Чем эффективнее лекарство ("Америка — палладиум свобод"), тем более безнадежным кажется состояние "больного": если уж панацея бессильна, ничто не поможет. И "амальгама зеркала в ванной прячет / сильно сдобренный милой кириллицей волапюк[37] / и совершенно секретную мысль о смерти" ("Барбизон Террас", 1974).
Размышление о соотношении цели и средств присутствует в другом стихотворении Бродского "Литовский ноктюрн: Томасу Венцлова": "помесь <.> цели / со средством, / как велел Макроус!". Макроус — шутливое обозначение классиков марксизма-ленинизма: Макр — намек на Маркса и ус — намек на усы Маркса и Сталина[38].
Говоря о смешении цели и средства, поэт намекает на известный тезис "цель оправдывает средства", который был положен в России в основу марксистской теории достижения всеобщего счастья и оказался несостоятельным во всех отношениях.
"ЛИТОВСКИЙ НОКТЮРН: ТОМАСУ ВЕЦЛОВА"
ТОМАС ВЕНЦЛОВА, поэт, переводчик, родился в 1937 году в Литве в семье известного поэта Антанаса Венцлова, автора стихов литовского гимна, министра культуры и президента Союза писателей Литовской республики.
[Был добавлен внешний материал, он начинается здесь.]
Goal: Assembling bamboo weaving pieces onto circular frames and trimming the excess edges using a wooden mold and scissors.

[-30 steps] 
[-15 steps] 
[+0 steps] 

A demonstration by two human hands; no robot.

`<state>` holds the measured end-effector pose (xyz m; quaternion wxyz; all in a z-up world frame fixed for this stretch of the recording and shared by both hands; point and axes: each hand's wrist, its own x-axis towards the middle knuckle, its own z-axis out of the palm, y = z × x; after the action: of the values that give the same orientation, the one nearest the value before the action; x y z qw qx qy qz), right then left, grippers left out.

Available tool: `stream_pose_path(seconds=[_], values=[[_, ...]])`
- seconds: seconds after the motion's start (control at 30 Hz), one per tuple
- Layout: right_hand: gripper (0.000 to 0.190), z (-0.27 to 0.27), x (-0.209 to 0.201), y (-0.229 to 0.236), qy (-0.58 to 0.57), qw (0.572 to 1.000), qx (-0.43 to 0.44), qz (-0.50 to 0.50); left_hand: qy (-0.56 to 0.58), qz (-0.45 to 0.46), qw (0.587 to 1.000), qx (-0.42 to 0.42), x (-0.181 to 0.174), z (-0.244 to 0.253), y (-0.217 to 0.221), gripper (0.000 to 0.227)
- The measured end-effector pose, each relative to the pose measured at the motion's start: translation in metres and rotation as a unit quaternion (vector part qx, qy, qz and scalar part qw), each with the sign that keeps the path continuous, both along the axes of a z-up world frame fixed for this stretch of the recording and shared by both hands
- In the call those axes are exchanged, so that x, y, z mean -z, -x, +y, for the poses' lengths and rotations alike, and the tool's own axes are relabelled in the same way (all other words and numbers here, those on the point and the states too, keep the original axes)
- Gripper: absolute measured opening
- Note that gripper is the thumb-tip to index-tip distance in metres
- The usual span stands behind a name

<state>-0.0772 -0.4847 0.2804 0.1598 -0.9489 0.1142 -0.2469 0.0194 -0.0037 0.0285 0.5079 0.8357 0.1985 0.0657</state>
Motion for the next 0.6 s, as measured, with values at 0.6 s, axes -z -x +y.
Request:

Окончил университет в Вильнюсе в 1960 году, годом позже положенного срока из-за того, что был временно исключен в связи с протестом против вторжения советских войск в Венгрию в 1956 году. Вплоть до отъезда из Советского Союза в 1977 году жил в Литве, Москве и Ленинграде, работал преподавателем Вильнюсского университета, переводчиком, журналистом. В 1985 году в Америке защитил диссертацию. В настоящее время — профессор Йельского университета, преподаватель русской литературы.